The Cockburn Sound Women’s Peace Camp, held over two weeks at the end of 1984, was one of Western Australia’s most notable anti-war protests.
The Sound Wimmins Peace Camp or Cockburn Sound Women’s Peace Camp was an anti nuclear protest and an encampment for women only, held at the entrance to HMAS Stirling Naval Base, Garden Island, WA in December 1984.
It was inspired by the international peace movement especially women’s peace camps at
Greenham Common, protesting the deployment of US nuclear cruise missiles at the RAF Greenham Common airbase in Berkshire, England (1981-1991), and the joint US/Australian military surveillance facility at
Pine Gap, Northen Territory (Nov 1983).
Cockburn Sound represented a ‘transnational example of lesbian/feminist protest’ as approximately 500 women came from all over Australia to join the camp.

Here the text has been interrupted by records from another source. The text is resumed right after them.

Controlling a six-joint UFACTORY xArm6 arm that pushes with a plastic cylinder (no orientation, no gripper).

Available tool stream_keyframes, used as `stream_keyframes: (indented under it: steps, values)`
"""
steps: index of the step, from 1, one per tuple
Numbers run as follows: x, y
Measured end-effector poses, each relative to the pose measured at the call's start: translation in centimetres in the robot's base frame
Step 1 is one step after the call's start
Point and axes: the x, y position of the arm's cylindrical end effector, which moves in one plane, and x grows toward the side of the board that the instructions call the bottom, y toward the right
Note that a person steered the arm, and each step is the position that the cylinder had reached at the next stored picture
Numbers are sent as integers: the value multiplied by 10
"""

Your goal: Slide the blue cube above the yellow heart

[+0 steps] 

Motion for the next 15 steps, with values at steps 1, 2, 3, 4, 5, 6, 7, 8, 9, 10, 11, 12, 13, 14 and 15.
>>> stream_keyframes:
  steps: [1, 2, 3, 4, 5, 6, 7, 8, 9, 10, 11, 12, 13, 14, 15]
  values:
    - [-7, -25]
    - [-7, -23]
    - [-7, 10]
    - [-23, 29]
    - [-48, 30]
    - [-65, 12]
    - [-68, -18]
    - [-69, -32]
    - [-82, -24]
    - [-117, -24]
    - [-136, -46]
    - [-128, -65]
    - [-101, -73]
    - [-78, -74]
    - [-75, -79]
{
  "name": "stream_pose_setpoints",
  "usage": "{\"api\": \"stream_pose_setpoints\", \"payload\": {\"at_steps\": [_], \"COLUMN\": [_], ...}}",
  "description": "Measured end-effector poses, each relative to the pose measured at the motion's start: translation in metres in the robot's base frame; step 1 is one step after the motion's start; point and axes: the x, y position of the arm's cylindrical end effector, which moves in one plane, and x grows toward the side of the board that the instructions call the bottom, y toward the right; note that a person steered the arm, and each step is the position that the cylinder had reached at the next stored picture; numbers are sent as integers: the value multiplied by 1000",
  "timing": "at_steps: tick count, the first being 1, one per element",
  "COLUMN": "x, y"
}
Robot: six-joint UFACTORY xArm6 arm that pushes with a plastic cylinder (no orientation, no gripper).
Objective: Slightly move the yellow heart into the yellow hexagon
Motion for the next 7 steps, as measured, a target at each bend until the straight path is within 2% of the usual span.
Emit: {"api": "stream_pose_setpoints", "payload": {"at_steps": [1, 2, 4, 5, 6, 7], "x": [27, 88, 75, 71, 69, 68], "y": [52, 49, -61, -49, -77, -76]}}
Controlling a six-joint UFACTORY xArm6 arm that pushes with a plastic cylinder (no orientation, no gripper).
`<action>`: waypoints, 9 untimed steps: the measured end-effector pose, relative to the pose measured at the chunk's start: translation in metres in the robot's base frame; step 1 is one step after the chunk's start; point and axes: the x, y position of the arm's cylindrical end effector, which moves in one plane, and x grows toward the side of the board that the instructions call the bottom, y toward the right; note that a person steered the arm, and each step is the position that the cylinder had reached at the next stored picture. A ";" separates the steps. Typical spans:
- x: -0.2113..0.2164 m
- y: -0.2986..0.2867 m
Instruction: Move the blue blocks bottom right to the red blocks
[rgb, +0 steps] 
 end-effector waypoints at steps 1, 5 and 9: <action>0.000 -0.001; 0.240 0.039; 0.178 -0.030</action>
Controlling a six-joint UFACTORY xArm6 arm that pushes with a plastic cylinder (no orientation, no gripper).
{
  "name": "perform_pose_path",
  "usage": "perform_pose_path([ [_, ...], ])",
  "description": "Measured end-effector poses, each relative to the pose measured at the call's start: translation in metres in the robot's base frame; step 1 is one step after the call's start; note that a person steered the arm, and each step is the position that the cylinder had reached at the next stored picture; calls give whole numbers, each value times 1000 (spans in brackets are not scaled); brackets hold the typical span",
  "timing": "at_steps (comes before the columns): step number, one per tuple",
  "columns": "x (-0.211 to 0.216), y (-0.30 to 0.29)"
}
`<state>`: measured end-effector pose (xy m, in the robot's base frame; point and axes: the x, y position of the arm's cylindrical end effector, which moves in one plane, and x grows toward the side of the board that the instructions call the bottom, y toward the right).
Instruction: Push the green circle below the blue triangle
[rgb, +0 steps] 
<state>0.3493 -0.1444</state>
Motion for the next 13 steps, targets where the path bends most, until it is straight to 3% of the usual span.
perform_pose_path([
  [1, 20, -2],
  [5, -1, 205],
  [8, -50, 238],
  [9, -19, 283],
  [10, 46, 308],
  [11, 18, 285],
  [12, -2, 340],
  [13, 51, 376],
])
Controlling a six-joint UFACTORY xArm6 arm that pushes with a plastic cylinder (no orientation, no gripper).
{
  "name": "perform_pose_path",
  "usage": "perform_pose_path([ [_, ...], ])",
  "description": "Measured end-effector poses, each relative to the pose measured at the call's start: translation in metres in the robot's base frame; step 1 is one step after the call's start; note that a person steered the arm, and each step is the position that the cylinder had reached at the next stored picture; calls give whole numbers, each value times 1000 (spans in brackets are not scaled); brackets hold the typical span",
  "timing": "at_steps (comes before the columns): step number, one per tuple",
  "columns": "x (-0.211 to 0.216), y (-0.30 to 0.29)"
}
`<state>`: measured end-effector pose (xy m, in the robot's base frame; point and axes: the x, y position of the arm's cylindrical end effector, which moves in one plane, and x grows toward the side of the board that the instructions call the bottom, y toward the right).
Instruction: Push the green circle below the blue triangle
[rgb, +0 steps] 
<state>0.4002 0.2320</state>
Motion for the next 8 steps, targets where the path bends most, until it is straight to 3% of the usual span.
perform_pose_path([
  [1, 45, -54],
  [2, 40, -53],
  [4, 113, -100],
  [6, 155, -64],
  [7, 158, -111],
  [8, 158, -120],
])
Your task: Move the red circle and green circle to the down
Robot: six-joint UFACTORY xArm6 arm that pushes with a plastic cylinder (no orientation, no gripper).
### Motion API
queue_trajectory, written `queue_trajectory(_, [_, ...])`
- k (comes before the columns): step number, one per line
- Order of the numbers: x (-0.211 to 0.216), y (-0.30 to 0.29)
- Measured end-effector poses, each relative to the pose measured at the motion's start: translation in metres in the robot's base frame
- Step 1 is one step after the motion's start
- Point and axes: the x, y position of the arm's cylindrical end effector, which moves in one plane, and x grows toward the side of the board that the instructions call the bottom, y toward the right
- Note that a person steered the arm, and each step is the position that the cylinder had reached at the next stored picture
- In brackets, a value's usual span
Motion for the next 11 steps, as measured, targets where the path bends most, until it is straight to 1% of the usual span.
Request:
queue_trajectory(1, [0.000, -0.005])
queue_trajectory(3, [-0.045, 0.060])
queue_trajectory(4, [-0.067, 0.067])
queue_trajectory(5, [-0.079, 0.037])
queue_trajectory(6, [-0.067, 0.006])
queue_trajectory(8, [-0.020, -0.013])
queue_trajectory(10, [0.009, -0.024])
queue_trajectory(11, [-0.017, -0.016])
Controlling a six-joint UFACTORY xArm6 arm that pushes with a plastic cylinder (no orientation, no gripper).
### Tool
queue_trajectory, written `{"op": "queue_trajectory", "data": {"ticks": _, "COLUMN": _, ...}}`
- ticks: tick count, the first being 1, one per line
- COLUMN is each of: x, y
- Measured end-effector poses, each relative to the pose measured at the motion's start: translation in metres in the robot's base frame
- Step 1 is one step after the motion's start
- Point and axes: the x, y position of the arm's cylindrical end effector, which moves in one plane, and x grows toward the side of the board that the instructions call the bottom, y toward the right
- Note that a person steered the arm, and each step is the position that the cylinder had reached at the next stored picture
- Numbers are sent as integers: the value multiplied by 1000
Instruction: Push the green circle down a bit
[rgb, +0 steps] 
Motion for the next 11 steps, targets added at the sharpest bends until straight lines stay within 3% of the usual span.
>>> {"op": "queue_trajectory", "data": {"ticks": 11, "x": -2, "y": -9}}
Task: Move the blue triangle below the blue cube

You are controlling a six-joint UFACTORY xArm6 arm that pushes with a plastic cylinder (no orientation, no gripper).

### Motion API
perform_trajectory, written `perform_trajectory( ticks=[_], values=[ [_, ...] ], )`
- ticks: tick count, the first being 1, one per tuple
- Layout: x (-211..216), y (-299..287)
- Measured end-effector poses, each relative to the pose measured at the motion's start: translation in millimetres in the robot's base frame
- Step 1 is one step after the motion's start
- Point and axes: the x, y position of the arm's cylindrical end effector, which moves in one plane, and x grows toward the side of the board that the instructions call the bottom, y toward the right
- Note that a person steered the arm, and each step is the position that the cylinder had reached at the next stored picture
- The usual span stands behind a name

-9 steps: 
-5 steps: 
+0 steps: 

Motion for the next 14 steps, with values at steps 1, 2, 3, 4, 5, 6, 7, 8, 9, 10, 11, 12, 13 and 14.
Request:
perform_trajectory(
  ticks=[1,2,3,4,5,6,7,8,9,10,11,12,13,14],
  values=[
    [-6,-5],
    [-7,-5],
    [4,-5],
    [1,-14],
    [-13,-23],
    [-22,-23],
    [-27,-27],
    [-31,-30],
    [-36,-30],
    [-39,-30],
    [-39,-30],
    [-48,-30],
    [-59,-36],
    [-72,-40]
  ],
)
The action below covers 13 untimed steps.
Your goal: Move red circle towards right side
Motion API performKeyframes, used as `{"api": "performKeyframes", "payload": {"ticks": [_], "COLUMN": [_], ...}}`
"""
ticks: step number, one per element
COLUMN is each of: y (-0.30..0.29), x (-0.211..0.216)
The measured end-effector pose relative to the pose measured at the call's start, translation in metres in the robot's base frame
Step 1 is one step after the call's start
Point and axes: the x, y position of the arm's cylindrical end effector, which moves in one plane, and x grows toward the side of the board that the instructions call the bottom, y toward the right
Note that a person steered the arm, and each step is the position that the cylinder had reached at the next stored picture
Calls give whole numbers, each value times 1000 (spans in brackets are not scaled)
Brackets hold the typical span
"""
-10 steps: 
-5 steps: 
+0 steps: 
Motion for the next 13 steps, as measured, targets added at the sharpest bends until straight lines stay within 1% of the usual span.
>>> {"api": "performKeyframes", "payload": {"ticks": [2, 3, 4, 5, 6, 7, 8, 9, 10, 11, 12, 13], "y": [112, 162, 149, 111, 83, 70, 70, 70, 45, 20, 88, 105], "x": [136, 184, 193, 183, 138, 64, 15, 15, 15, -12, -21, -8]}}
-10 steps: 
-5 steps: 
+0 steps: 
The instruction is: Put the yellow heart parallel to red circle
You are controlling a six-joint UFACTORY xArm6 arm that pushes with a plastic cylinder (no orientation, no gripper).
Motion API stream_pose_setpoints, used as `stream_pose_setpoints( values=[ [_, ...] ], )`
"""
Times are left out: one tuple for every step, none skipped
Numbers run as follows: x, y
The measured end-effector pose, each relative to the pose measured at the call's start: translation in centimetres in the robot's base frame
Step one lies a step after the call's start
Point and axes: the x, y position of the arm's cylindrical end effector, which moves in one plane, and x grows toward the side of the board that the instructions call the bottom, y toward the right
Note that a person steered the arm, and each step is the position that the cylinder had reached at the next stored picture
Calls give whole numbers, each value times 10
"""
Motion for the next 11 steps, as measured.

“The 1980s presented new mobilisations of lesbian politics, particularly anti-war in focus… After Pine Gap, some women turned their attention to Cockburn Sound, creating the Sound Women’s Peace Camp to target the HMAS Stirling Naval base on Garden Island (1984).”
Sound Women’s Peace Collective was formed by Sydney and Melbourne groups
Women For Survival and a WA group,
Women’s Action for Nuclear Disarmament (WAND), and played a key role in preparing the event.
The Women’s International League for Peace and Freedom (WILPF) was also represented at the camp.
The camp was held for two weeks from 1-14 December 1984 at Point Peron in Cockburn Sound, near the HMAS Stirling Naval Base on Garden Island, which had become a de-facto Base for frequent nuclear powered and armed US Warships, who also utilized the services of local women for ‘rest and recreation’. The Sound Women's Peace Camp aimed to focus attention on US bases in Australia and the violation of the Indian Ocean as a Zone of Peace, as designated by the United Nations General Assembly.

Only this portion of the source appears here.